PROVIDED MATERIAL >>
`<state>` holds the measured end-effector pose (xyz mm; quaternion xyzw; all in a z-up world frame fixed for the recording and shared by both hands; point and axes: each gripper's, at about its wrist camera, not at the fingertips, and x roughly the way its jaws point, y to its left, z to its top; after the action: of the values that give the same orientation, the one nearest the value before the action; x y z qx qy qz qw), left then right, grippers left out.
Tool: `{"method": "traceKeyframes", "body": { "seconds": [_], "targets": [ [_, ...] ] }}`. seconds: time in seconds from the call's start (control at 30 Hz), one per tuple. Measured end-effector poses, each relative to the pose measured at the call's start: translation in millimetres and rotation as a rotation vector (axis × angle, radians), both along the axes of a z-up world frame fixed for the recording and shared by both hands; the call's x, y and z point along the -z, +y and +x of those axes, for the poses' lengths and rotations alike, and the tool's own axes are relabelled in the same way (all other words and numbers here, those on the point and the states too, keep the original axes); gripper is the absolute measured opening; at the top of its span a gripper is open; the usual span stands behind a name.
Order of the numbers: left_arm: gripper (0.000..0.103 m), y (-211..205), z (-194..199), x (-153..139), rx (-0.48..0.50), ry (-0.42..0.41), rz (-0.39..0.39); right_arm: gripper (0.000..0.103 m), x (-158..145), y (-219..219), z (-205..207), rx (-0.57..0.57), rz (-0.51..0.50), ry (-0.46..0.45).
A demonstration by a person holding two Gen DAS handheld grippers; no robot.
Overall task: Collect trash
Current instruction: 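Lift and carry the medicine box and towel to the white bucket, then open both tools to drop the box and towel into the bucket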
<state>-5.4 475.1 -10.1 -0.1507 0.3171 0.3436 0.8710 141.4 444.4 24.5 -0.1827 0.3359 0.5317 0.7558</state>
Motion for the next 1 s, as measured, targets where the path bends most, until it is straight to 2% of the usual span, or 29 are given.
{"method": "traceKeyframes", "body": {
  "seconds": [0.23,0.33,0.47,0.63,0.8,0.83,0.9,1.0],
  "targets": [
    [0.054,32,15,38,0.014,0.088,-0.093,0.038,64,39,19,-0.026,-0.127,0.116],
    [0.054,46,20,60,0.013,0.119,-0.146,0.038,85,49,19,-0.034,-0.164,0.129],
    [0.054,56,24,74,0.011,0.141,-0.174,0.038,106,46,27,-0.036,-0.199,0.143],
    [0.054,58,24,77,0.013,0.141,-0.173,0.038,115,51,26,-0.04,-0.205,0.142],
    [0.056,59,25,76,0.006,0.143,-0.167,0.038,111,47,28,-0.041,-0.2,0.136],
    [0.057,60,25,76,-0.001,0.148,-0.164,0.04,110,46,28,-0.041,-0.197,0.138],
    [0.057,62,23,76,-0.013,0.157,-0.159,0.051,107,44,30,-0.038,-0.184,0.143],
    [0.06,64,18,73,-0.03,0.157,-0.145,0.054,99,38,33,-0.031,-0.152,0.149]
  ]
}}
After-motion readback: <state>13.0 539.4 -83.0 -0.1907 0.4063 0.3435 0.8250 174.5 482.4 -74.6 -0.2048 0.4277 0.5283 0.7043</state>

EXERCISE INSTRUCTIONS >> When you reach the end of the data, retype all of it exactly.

OUTPUT OF THE EXERCISE >>
`<state>` holds the measured end-effector pose (xyz mm; quaternion xyzw; all in a z-up world frame fixed for the recording and shared by both hands; point and axes: each gripper's, at about its wrist camera, not at the fingertips, and x roughly the way its jaws point, y to its left, z to its top; after the action: of the values that give the same orientation, the one nearest the value before the action; x y z qx qy qz qw), left then right, grippers left out.
Tool: `{"method": "traceKeyframes", "body": { "seconds": [_], "targets": [ [_, ...] ] }}`. seconds: time in seconds from the call's start (control at 30 Hz), one per tuple. Measured end-effector poses, each relative to the pose measured at the call's start: translation in millimetres and rotation as a rotation vector (axis × angle, radians), both along the axes of a z-up world frame fixed for the recording and shared by both hands; the call's x, y and z point along the -z, +y and +x of those axes, for the poses' lengths and rotations alike, and the tool's own axes are relabelled in the same way (all other words and numbers here, those on the point and the states too, keep the original axes); gripper is the absolute measured opening; at the top of its span a gripper is open; the usual span stands behind a name.
Order of the numbers: left_arm: gripper (0.000..0.103 m), y (-211..205), z (-194..199), x (-153..139), rx (-0.48..0.50), ry (-0.42..0.41), rz (-0.39..0.39); right_arm: gripper (0.000..0.103 m), x (-158..145), y (-219..219), z (-205..207), rx (-0.57..0.57), rz (-0.51..0.50), ry (-0.46..0.45).
A demonstration by a person holding two Gen DAS handheld grippers; no robot.
Overall task: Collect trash
Current instruction: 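Lift and carry the medicine box and towel to the white bucket, then open both tools to drop the box and towel into the bucket
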<state>-5.4 475.1 -10.1 -0.1507 0.3171 0.3436 0.8710 141.4 444.4 24.5 -0.1827 0.3359 0.5317 0.7558</state>
Motion for the next 1 s, as measured, targets where the path bends most, until it is straight to 2% of the usual span, or 29 are given.
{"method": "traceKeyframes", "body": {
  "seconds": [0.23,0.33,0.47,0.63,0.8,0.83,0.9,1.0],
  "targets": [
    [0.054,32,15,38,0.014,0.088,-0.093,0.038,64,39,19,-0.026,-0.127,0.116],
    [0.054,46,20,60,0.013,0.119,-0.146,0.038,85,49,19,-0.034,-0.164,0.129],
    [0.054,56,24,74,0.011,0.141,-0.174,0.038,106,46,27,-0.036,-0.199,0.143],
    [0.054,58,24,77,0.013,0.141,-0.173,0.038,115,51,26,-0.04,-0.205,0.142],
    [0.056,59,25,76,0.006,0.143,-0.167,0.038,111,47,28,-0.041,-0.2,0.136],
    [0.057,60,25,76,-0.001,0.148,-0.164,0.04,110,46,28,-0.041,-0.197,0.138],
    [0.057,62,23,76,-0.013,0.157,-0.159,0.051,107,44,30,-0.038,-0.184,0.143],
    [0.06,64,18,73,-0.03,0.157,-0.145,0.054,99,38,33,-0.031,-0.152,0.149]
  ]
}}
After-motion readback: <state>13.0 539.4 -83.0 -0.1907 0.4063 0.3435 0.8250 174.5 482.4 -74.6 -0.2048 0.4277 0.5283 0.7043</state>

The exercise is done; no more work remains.